→ Prompt: The records that follow are to be repeated exactly, with no pictures carried over.

BEGIN

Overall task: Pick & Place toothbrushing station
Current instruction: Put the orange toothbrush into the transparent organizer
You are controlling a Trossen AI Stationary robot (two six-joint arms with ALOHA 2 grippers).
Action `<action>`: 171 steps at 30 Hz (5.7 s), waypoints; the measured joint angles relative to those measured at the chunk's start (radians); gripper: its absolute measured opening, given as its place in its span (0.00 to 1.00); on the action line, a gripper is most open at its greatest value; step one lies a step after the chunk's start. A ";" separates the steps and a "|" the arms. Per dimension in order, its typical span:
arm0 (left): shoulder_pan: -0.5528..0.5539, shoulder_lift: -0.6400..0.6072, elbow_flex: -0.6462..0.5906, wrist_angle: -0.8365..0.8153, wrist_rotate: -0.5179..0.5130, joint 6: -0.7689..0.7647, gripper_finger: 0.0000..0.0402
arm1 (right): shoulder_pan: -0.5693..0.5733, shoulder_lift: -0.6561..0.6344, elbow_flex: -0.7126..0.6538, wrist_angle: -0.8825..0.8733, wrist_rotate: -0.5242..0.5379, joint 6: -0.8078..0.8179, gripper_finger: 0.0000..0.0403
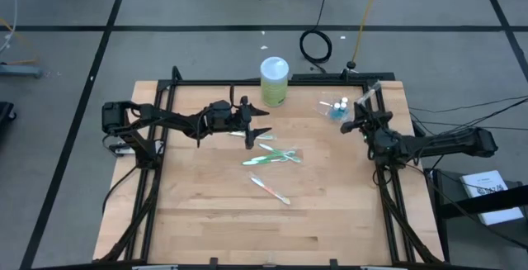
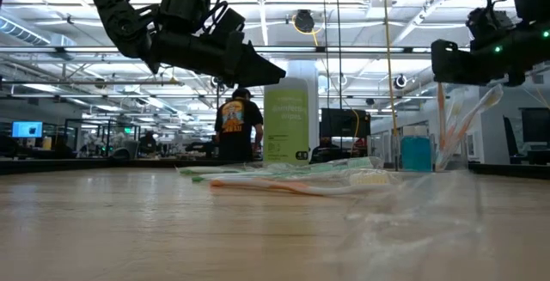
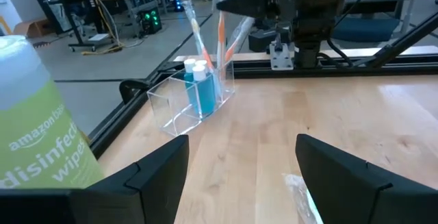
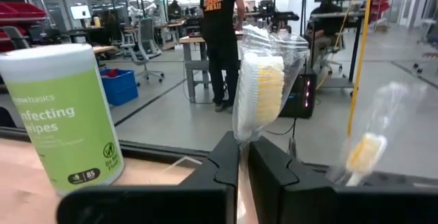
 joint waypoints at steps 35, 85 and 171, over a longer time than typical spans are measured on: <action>0.000 0.000 0.000 -0.001 0.002 -0.014 0.67 | 0.005 0.001 -0.088 0.250 -0.002 -0.162 0.50; -0.001 0.000 0.000 -0.008 0.004 -0.022 0.67 | -0.203 0.166 0.185 -0.262 -0.133 -0.004 0.00; -0.311 0.251 0.003 -0.349 0.215 0.110 0.36 | -0.179 0.214 0.175 0.224 -0.583 -0.357 0.02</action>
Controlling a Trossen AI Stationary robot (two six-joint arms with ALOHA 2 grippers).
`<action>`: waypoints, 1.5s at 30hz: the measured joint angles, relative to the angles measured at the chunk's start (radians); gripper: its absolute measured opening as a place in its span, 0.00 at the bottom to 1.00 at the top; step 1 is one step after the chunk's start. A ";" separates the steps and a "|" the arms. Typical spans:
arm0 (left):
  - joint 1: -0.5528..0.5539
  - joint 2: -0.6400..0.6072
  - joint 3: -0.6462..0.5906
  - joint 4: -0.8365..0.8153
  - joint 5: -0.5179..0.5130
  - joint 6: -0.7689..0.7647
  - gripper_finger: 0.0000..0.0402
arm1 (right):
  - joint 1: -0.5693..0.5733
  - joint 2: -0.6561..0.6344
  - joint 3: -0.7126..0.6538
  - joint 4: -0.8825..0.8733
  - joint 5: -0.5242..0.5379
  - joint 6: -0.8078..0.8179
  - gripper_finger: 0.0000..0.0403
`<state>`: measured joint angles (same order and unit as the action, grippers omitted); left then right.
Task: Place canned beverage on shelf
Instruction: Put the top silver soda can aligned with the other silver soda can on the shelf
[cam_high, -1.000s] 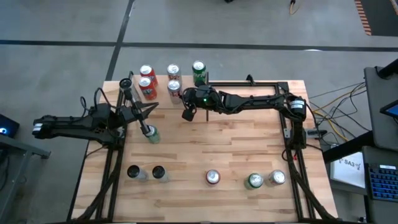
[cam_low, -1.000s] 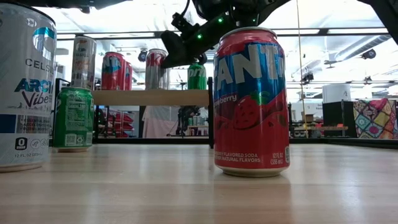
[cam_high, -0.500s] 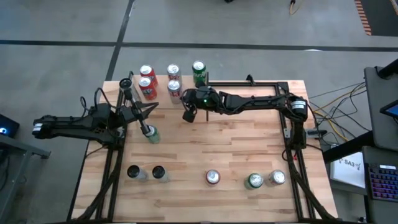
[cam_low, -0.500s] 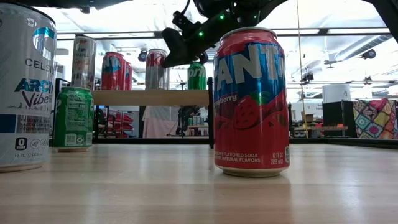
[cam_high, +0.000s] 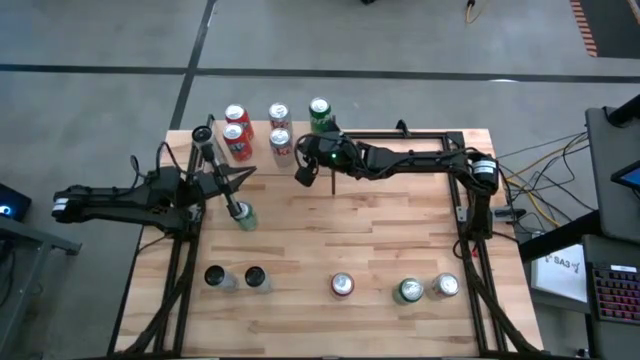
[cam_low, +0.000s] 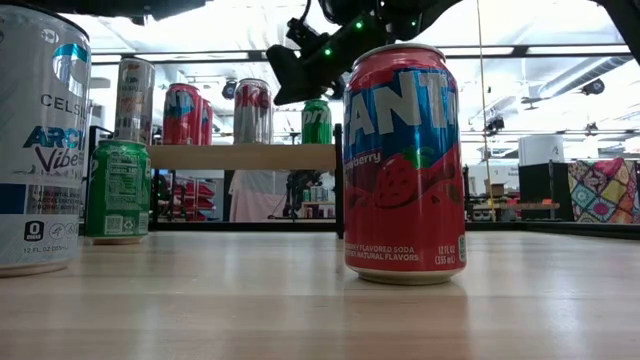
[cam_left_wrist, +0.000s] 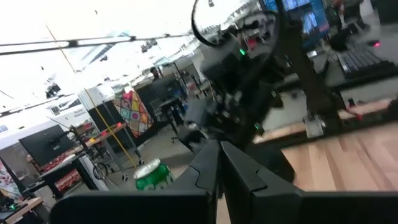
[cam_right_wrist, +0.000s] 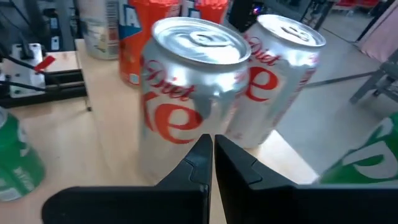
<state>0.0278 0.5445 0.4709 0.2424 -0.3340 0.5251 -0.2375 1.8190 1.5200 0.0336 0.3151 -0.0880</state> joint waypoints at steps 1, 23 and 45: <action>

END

→ Output of the task:
Overall task: Pick & Place toothbrushing station
Current instruction: Put the orange toothbrush into the transparent organizer
You are controlling a Trossen AI Stationary robot (two six-joint arms with ALOHA 2 grippers).
Action `<action>`: 171 steps at 30 Hz (5.7 s), waypoints; the measured joint angles relative to those measured at the chunk's start (radians); gripper: its absolute measured opening, given as its place in its span (0.00 to 1.00); on the action line, a gripper is most open at its greatest value; step one lies a step after the chunk's start. A ";" separates the steps and a "|" the arms. Per dimension in order, its typical span:
arm0 (left): shoulder_pan: -0.5528..0.5539, shoulder_lift: -0.6400..0.6072, elbow_flex: -0.6462..0.5906, wrist_angle: -0.8365..0.8153, wrist_rotate: -0.5179..0.5130, joint 6: -0.7689..0.7647, gripper_finger: 0.0000..0.0402
arm1 (right): shoulder_pan: -0.5693..0.5733, shoulder_lift: -0.6561..0.6344, elbow_flex: -0.7126..0.6538, wrist_angle: -0.8825..0.8733, wrist_rotate: -0.5242..0.5379, joint 6: -0.8078..0.8179, gripper_finger: 0.0000..0.0403
 joint waypoints at steps 35, 85 and 171, over a longer time than typical spans are measured on: <action>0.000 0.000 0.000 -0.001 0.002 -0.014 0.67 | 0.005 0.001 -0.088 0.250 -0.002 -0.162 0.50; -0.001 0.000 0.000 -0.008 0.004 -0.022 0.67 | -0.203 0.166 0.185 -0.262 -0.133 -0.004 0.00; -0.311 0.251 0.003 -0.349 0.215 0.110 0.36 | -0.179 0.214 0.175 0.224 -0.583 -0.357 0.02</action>
Controlling a Trossen AI Stationary robot (two six-joint arms with ALOHA 2 grippers).
`<action>`: waypoints, 1.5s at 30hz: the measured joint angles, relative to the angles measured at the chunk's start (radians); gripper: its absolute measured opening as a place in its span, 0.00 at the bottom to 1.00 at the top; step 1 is one step after the chunk's start. A ";" separates the steps and a "|" the arms. Typical spans:
arm0 (left):
  - joint 1: -0.5528..0.5539
  - joint 2: -0.6400..0.6072
  - joint 3: -0.6462..0.5906
  - joint 4: -0.8365..0.8153
  - joint 5: -0.5179..0.5130
  - joint 6: -0.7689..0.7647
  - gripper_finger: 0.0000..0.0402
arm1 (right):
  - joint 1: -0.5693..0.5733
  - joint 2: -0.6561..0.6344
  - joint 3: -0.7126..0.6538
  - joint 4: -0.8825..0.8733
  - joint 5: -0.5242..0.5379
  - joint 6: -0.8078..0.8179
  - gripper_finger: 0.0000..0.0403
`<state>`: measured joint angles (same order and unit as the action, grippers omitted); left then right.
Task: Place canned beverage on shelf
Instruction: Put the top silver soda can aligned with the other silver soda can on the shelf
[cam_high, -1.000s] 
[cam_low, -1.000s] 
[cam_high, -0.500s] 
[cam_low, -0.500s] 
[cam_high, +0.000s] 
[cam_low, +0.000s] 
[cam_left_wrist, +0.000s] 
[cam_right_wrist, +0.000s] 
<state>0.0278 0.5445 0.4709 0.2424 -0.3340 0.5251 -0.2375 1.8190 1.5200 0.0336 0.3151 -0.0880</state> joint waypoints at steps 1, 23 and 45: <action>

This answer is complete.